1/2 tablespoon vanilla extract

2 teaspoons grated orange zest

2 tablespoons fresh orange juice

½ cup of milk

1 cup fresh cranberries

1 tablespoon all-purpose flour

Whisk together flour, baking powder and salt. Set aside. Using a hand mixer or a stand mixer, blend sugar, eggs, melted butter, orange zest, orange juice and vanilla until well combined.

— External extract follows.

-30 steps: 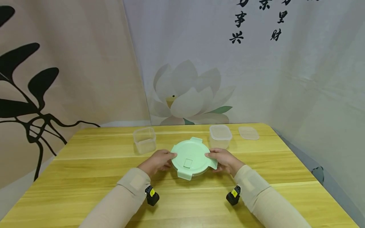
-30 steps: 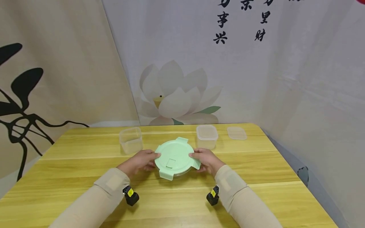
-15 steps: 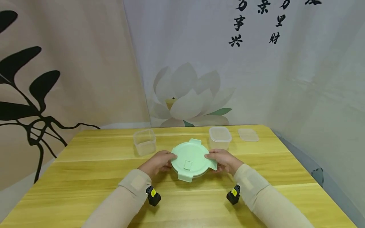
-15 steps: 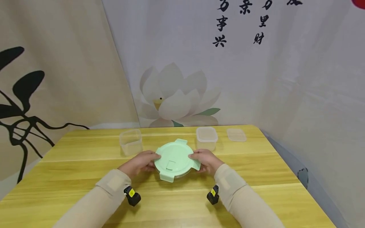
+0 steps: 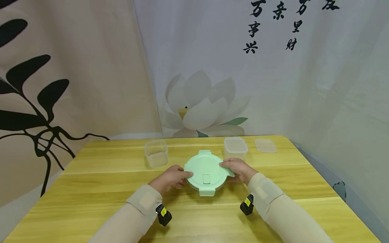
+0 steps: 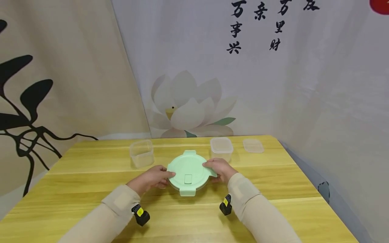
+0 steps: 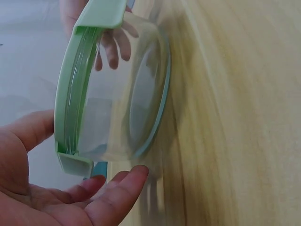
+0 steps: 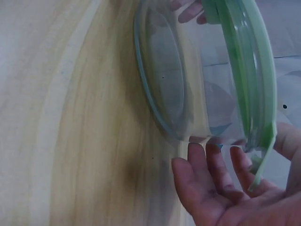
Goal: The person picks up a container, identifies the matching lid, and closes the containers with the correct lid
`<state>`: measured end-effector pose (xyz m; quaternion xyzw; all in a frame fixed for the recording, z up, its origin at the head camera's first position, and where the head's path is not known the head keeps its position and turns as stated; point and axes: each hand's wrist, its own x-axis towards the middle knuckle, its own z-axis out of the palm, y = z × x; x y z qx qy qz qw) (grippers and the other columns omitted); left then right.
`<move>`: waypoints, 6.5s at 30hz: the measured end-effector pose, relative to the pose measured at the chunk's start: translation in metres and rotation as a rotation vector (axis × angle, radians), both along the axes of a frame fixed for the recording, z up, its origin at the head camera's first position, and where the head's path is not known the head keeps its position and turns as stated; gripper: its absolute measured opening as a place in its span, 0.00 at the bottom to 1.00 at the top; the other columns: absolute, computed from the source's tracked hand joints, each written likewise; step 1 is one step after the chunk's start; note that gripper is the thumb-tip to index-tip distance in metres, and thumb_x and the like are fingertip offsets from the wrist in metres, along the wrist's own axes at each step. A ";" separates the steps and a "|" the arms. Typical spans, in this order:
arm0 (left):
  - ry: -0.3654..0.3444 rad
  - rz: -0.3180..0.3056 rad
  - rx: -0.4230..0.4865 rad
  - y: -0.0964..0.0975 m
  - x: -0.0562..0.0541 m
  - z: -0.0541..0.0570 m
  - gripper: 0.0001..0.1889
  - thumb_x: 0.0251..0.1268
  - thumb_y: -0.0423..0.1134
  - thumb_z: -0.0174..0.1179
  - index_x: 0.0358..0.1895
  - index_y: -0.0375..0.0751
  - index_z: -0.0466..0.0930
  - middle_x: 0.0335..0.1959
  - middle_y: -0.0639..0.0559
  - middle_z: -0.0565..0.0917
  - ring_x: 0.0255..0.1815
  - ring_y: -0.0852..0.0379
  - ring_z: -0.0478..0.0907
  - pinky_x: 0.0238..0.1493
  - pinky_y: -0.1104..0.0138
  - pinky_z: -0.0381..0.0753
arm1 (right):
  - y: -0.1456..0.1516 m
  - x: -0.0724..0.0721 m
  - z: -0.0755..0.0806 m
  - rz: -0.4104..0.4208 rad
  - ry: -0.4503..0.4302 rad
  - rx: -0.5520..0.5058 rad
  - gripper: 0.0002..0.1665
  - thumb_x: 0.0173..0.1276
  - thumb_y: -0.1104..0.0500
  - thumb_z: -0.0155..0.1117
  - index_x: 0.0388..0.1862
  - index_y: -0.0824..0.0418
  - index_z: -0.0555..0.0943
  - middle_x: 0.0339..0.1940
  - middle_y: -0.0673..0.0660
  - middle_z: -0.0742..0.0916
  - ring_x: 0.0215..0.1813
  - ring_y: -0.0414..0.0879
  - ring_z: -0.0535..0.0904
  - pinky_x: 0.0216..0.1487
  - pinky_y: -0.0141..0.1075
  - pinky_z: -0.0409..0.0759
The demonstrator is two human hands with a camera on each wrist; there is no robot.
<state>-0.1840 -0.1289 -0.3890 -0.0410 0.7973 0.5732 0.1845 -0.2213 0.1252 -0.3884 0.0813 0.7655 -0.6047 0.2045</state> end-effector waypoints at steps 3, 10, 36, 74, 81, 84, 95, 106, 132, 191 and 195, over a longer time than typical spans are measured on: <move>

With mixer on low, add half the flour mixture, then half the milk. Once incorporated, add remaining flour and milk until combined.

Rinse cranberries and while still damp, toss with 1 tablespoon flour. This will prevent fruit from sinking to the bottom of the loaf. Fold cranberries into batter, gently. Pour batter into 9“x5” loaf pan (greased or lined with parchment paper) Bake in a 350-degree preheated oven for 55-65 minutes.

Cool completely before icing.

For icing: 

2 tablespoons melted butter

1 cup powdered sugar

2 tablespoons orange juice

½ teaspoon vanilla extract

Whisk icing ingredients together and pour over cooled loaf.

*Optional: Top with candied orange peel!